Everyone benchmarks tokens per second. Almost nobody benchmarks watt-hours per response. But if you care about the sustainability of AI — and the industry’s energy curve says we should — the second number is the one that matters.
The setup
The measurement is simpler than it sounds. A wall-power meter (or nvidia-smi --query-gpu=power.draw sampled during generation) plus a fixed prompt set gives you:
energy per response = avg power draw (W) × generation time (s) / 3600
Run that across quantization levels and model sizes and patterns fall out quickly.
What the numbers show
Three things surprised me when I measured my own setup:
Quantization is nearly free efficiency. Dropping from FP16 to Q4_K_M roughly halves memory bandwidth pressure, which on consumer GPUs is the bottleneck. Same response, noticeably less energy, quality loss that’s hard to detect below 8B scale on transformation tasks.

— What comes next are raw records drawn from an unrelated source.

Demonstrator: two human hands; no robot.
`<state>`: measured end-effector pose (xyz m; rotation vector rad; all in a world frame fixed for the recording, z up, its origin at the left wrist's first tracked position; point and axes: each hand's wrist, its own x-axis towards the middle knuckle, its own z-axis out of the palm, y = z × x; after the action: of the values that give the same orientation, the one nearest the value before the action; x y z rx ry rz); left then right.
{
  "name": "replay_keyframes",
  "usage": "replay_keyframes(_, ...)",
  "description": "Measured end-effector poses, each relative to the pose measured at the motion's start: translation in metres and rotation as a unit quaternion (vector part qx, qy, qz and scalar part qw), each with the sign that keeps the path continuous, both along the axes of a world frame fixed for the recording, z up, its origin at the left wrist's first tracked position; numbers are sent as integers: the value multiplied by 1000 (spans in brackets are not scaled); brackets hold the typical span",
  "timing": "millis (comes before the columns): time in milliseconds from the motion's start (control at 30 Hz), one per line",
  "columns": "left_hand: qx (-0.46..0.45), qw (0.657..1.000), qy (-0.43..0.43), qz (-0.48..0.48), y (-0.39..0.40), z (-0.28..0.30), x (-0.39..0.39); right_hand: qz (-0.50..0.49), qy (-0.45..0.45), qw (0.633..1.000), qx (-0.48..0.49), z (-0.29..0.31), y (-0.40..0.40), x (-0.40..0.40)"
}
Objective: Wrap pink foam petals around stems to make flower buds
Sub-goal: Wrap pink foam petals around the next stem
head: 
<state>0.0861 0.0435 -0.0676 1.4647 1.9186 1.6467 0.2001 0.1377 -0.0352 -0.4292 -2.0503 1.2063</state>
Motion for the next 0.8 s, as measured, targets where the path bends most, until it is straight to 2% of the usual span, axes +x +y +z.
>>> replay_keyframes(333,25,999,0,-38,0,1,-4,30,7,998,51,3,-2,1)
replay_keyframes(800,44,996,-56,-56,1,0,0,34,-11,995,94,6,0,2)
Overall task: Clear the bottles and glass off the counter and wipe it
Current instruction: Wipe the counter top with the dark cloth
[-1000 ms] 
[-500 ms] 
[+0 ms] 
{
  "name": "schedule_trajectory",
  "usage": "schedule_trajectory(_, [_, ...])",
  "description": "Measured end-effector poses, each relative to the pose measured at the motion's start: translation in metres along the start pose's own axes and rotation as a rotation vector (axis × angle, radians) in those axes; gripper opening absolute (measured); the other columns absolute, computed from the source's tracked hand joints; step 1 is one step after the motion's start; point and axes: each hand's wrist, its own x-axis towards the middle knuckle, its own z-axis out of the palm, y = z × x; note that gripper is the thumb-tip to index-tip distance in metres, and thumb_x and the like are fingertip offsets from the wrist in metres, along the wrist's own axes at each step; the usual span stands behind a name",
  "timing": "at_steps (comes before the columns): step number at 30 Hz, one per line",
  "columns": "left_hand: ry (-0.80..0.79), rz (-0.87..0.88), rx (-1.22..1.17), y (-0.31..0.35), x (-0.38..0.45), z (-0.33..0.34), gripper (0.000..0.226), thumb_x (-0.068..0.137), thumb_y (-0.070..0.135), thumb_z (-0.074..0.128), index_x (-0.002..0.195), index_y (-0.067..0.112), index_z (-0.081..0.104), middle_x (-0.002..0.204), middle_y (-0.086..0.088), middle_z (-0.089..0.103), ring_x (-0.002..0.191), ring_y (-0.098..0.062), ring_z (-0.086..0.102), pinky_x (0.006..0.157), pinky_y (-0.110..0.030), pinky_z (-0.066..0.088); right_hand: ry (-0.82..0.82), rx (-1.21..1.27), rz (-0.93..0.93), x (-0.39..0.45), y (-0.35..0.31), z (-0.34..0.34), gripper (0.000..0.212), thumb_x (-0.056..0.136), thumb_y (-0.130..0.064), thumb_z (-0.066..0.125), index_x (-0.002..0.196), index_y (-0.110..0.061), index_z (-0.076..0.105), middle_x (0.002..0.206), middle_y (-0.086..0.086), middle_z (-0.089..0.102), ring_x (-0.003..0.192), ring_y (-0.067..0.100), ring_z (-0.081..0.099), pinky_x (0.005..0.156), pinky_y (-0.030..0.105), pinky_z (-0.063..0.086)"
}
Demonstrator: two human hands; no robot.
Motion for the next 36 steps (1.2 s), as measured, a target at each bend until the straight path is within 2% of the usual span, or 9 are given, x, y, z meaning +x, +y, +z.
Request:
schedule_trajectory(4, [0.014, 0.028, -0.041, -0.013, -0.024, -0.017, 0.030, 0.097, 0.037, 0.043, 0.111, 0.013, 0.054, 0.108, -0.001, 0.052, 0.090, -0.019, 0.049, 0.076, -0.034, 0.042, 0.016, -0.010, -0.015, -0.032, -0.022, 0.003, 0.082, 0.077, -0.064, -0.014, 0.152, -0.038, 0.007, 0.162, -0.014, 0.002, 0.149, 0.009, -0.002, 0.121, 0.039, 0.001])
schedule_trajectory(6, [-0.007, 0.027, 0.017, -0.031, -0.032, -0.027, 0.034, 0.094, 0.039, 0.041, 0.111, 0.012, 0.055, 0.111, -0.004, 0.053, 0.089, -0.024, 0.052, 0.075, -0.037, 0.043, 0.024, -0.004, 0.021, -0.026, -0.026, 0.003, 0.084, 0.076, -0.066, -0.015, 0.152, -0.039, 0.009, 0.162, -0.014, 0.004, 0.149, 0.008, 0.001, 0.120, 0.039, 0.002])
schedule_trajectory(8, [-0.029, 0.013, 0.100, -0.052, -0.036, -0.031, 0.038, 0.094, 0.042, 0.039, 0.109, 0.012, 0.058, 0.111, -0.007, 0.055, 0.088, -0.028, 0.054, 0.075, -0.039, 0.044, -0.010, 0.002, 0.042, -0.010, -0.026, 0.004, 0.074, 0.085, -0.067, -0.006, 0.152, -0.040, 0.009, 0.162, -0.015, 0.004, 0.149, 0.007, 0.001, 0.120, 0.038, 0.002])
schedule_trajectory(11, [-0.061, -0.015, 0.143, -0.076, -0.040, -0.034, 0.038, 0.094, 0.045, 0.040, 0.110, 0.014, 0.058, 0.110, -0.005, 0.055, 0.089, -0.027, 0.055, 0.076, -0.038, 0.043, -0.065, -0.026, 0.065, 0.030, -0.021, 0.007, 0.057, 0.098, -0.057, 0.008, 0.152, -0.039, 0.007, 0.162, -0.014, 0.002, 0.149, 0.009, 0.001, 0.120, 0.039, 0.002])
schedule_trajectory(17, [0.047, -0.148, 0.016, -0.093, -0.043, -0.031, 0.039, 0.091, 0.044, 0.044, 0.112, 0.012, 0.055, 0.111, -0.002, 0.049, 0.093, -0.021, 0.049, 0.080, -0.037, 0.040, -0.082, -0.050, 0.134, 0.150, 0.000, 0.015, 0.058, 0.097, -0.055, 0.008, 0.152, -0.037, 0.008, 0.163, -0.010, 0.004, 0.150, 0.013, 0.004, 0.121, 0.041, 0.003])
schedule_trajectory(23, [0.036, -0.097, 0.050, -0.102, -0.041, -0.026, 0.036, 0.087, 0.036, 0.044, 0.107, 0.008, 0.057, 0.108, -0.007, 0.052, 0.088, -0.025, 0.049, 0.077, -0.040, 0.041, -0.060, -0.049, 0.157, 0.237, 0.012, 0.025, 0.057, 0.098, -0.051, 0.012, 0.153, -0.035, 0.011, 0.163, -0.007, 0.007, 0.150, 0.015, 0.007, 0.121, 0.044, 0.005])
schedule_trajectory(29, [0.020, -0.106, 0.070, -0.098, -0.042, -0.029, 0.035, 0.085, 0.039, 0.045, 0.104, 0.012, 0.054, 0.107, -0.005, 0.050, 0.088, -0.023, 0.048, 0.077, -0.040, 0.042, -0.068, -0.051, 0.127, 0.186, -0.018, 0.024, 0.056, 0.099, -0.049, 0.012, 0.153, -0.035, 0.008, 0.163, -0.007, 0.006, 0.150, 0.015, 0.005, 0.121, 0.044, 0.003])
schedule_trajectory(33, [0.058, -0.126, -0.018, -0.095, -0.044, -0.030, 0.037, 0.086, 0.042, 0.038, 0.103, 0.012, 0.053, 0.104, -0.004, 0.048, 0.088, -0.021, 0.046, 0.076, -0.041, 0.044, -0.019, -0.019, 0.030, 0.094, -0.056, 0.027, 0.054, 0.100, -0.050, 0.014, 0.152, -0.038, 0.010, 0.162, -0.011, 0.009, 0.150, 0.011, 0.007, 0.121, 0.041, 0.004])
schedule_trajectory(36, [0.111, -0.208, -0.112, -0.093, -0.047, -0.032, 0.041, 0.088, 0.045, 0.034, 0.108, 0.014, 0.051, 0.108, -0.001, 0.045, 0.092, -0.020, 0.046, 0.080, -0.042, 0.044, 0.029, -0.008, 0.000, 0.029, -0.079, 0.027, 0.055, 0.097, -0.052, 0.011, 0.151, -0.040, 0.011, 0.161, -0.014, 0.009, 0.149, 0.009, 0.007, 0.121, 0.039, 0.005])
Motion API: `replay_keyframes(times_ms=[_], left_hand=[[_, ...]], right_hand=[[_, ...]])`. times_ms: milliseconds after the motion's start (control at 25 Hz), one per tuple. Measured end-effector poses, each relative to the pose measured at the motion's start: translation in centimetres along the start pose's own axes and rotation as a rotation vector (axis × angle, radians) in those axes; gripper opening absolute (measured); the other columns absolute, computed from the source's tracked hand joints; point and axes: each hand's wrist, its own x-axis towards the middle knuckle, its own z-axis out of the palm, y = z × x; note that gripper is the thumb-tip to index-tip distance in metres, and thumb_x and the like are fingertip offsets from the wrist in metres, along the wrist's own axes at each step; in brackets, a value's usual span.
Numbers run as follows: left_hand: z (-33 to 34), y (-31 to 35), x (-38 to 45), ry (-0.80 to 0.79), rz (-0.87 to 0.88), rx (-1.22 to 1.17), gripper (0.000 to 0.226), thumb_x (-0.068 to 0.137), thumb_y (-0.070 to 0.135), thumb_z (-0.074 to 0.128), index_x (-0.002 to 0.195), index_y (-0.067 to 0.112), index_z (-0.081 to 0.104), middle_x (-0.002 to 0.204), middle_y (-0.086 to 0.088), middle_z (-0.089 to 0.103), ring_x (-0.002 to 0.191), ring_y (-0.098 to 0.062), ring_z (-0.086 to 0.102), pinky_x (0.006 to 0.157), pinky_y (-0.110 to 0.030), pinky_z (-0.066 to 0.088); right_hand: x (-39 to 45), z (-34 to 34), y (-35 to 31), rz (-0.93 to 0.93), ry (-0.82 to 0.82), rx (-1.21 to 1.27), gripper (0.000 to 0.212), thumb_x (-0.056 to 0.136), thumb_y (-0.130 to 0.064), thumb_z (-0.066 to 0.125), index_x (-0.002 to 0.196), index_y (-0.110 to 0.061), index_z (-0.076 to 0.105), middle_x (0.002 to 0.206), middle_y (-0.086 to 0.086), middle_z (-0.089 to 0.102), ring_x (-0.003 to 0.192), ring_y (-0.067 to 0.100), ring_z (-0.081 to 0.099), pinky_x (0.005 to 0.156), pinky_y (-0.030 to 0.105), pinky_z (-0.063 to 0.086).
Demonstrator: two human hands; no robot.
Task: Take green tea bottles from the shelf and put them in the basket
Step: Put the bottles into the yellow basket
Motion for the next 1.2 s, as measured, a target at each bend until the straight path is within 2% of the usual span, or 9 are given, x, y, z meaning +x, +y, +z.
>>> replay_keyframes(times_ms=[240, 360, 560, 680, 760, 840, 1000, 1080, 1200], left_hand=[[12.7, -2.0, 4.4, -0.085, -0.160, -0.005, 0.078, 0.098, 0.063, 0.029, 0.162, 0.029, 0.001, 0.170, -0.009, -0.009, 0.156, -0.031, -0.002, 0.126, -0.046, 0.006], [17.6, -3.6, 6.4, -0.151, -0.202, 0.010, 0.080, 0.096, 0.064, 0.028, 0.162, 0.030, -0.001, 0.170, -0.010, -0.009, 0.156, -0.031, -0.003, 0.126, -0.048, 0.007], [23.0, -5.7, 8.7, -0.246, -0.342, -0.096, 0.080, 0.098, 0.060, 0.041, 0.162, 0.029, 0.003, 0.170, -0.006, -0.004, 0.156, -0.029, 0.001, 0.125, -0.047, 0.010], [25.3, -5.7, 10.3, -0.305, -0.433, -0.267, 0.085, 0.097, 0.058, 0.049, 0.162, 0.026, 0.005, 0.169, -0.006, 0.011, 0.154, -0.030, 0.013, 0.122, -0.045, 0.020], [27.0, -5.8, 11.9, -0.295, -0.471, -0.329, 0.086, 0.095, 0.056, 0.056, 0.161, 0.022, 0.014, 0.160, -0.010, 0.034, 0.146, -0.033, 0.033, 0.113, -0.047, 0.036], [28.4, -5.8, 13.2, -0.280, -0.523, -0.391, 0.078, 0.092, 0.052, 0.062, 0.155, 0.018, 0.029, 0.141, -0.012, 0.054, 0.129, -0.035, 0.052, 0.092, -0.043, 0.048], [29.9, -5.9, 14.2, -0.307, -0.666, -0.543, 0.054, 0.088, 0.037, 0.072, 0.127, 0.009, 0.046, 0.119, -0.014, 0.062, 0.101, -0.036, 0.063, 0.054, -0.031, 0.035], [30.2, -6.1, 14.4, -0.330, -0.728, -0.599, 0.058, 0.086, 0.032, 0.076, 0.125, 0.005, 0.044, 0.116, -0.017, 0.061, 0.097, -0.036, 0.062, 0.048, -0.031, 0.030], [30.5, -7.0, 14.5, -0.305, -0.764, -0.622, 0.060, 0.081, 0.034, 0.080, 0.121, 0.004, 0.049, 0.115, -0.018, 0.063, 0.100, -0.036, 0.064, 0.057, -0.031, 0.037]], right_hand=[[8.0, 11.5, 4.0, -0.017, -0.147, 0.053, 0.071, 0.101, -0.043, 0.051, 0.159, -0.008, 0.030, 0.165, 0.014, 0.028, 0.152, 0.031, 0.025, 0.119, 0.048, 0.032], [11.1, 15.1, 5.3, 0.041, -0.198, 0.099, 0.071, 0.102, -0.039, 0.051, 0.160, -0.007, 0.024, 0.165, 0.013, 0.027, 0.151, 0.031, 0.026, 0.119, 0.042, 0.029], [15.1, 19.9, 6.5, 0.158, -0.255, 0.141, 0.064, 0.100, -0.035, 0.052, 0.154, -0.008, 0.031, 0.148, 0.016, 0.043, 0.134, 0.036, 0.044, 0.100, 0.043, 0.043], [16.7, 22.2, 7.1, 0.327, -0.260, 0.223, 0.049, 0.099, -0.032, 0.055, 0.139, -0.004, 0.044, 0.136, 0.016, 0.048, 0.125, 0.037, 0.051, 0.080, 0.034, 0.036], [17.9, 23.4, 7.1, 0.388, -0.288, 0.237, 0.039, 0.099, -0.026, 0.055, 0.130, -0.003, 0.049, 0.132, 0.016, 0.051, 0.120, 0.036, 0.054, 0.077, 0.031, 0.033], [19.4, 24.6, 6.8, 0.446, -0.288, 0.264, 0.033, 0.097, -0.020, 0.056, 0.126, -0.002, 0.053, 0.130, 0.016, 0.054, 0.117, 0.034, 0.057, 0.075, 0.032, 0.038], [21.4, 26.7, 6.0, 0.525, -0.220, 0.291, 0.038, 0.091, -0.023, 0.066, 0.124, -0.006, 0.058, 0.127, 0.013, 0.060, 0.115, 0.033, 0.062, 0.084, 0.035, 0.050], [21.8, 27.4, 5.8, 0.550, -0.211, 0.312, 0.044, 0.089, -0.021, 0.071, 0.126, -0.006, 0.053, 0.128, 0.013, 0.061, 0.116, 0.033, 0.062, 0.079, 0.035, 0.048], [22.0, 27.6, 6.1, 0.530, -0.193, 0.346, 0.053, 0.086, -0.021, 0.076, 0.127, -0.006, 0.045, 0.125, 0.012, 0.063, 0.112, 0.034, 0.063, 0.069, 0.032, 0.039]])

Idle draw dominates light workloads. If the GPU sits at 30 W idle waiting for occasional requests, a day of light usage is mostly idle energy. Power management and model load/unload policies matter more than inference speed for intermittent workloads.
Smaller models win harder than the speed numbers suggest. A 3B model isn’t just 2–3x faster than an 8B model — it also draws less power while being faster, so the energy gap per response is wider than the latency gap.
Why this matters beyond my electricity bill
Datacenter inference hides its costs behind an API. On-device inference makes the cost visible — you can literally watch the power draw. That visibility changes how you build: you start asking whether a request needs a model at all, whether a cached answer works, whether a regex would do.
Efficiency stops being an infrastructure team’s problem and becomes a design constraint. That’s the discipline I want to carry into whatever I build next.